(Stored data entries)
•••

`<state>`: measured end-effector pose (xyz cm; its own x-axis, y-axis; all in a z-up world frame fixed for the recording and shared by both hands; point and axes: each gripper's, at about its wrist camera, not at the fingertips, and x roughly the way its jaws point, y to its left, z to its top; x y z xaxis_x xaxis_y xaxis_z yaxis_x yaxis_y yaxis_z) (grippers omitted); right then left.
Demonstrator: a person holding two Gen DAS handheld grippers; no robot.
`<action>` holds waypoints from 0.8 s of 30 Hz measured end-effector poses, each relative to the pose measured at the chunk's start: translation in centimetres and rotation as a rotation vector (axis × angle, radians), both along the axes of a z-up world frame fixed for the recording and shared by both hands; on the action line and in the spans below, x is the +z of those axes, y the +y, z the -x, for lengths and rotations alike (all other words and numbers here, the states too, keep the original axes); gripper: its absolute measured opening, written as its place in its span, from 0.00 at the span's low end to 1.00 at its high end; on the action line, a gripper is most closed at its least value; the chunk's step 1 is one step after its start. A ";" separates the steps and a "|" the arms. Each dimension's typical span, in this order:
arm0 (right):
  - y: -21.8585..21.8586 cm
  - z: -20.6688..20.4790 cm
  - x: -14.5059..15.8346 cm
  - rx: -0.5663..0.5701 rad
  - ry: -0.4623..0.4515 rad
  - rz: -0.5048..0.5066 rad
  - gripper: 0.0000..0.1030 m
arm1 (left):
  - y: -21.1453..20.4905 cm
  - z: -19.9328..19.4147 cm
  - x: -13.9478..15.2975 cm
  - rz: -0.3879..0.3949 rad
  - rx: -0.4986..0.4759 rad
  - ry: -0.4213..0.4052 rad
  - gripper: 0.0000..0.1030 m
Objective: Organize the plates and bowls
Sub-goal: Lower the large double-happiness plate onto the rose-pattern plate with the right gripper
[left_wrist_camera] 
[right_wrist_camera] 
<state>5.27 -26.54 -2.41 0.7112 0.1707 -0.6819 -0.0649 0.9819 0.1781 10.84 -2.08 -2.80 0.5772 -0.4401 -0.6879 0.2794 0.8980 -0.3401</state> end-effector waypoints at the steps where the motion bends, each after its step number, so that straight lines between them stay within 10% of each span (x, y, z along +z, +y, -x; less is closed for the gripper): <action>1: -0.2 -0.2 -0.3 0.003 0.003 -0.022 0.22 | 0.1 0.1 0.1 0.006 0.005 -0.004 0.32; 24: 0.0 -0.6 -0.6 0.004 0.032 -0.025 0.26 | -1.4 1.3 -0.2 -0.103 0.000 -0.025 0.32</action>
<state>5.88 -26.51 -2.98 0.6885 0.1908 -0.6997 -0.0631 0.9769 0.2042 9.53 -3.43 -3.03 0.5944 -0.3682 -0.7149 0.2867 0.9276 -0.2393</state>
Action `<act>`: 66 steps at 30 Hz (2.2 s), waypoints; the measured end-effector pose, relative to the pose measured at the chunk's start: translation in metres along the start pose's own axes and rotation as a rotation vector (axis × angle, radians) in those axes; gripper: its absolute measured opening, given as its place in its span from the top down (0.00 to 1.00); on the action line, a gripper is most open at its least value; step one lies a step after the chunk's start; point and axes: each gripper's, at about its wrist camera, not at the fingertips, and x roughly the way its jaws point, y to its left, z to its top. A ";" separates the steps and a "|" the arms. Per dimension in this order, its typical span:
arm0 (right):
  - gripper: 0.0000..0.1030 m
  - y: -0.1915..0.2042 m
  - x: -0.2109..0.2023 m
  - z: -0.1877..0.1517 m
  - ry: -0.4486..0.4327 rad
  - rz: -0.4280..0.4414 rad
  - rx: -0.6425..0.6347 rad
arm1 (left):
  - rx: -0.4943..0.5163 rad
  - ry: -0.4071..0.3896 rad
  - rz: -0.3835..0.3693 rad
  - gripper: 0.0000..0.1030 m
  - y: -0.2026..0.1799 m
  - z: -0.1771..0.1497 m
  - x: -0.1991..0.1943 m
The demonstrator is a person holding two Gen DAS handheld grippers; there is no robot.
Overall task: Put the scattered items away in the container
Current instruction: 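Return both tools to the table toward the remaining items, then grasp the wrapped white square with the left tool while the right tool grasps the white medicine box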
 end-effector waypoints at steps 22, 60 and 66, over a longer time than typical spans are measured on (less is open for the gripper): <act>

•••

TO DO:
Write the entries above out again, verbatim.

SOLUTION TO THE PROBLEM:
`<state>`: measured end-effector pose (xyz cm; its own x-axis, y-axis; all in a z-up world frame fixed for the recording and shared by both hands; point and axes: each gripper's, at about its wrist camera, not at the fingertips, and x roughly the way its jaws point, y to its left, z to its top; x y z xaxis_x xaxis_y xaxis_z yaxis_x yaxis_y yaxis_z) (grippers omitted); right then left.
Demonstrator: a person holding two Gen DAS handheld grippers; no robot.
`<action>` holds waypoints from 0.8 s of 30 Hz measured end-effector poses, each relative to the pose measured at the chunk's start: translation in centimetres and rotation as a rotation vector (axis × angle, radians), both along the axes of a z-up world frame fixed for the recording and shared by both hands; on the action line and in the spans below, x is the +z of those axes, y the +y, z the -x, for lengths and rotations alike (all other words and numbers here, the states too, keep the original axes); gripper: its absolute measured opening, written as its place in its span, from 0.00 at the span's low end to 1.00 at its high end; on the action line, a gripper is most closed at its least value; the chunk's step 1 is one step after its start. A ";" separates the steps and a "|" the arms. Each dimension's typical span, in this order:
arm0 (right):
  - y: -21.8585..21.8586 cm
  - z: -20.6688..20.4790 cm
  - x: -14.5059..15.8346 cm
  - rx: -0.5663..0.5701 rad
  - ry: -0.4623..0.4515 rad
  - rz: -0.5048..0.5066 rad
  - gripper: 0.0000..0.1030 m
arm1 (left):
  - y: -21.1453..20.4905 cm
  - z: -19.9328..19.4147 cm
  - x: -13.9478..15.2975 cm
  - rz: -0.3879..0.3949 rad
  - rx: -0.4986..0.4759 rad
  - ry: -0.4213..0.4052 rad
  - gripper: 0.0000..0.1030 m
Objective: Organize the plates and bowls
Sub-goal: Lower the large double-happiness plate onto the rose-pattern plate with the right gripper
[left_wrist_camera] 
[right_wrist_camera] 
<state>5.27 -26.54 -2.41 0.7112 0.1707 -0.6819 -0.0649 0.9819 0.1781 10.84 -2.08 -2.80 0.5772 -0.4401 -0.6879 0.2794 0.8980 -0.3401</state> end-effector waypoints at the steps where the motion bends, each after its step number, so that straight lines between them stay within 10% of each span (x, y, z along +z, +y, -x; less is closed for the gripper): <action>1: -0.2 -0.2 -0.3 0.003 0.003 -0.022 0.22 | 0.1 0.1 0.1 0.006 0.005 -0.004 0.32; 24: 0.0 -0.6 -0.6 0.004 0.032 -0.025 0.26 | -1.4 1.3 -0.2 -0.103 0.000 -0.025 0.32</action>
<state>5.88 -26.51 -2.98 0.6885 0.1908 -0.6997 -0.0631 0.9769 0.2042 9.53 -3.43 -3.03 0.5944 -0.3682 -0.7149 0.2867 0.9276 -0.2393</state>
Action `<act>`: 66 steps at 30 Hz (2.2 s), waypoints; the measured end-effector pose, relative to the pose measured at the chunk's start: translation in metres along the start pose's own axes and rotation as a rotation vector (axis × angle, radians) in those axes; gripper: its absolute measured opening, given as its place in its span from the top down (0.00 to 1.00); on the action line, a gripper is most open at its least value; step one lies a step after the chunk's start; point and axes: each gripper's, at about its wrist camera, not at the fingertips, and x roughly the way its jaws point, y to its left, z to its top. A ";" separates the steps and a "|" the arms. Per dimension in this order, its typical span:
arm0 (right):
  - gripper: 0.0000..0.1030 m
  - y: -0.1915..0.2042 m
  - x: -0.2109..0.2023 m
  - z: -0.1877..0.1517 m
  - ry: -0.4486..0.4327 rad
  - rz: -0.4280..0.4414 rad
  - rx: -0.6425..0.6347 rad
arm1 (left):
  - rx: -0.4943..0.5163 rad
  - ry: -0.4071..0.3896 rad
  - rz: -0.3835..0.3693 rad
  - gripper: 0.0000..0.1030 m
  - y: -0.2026..0.1799 m
  - z: -0.1771..0.1497 m
  - x: -0.1991..0.1943 m
The demonstrator is a person holding two Gen DAS handheld grippers; there is no robot.
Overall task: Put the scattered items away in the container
Current instruction: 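Return both tools to the table toward the remaining items, then grasp the wrapped white square with the left tool while the right tool grasps the white medicine box
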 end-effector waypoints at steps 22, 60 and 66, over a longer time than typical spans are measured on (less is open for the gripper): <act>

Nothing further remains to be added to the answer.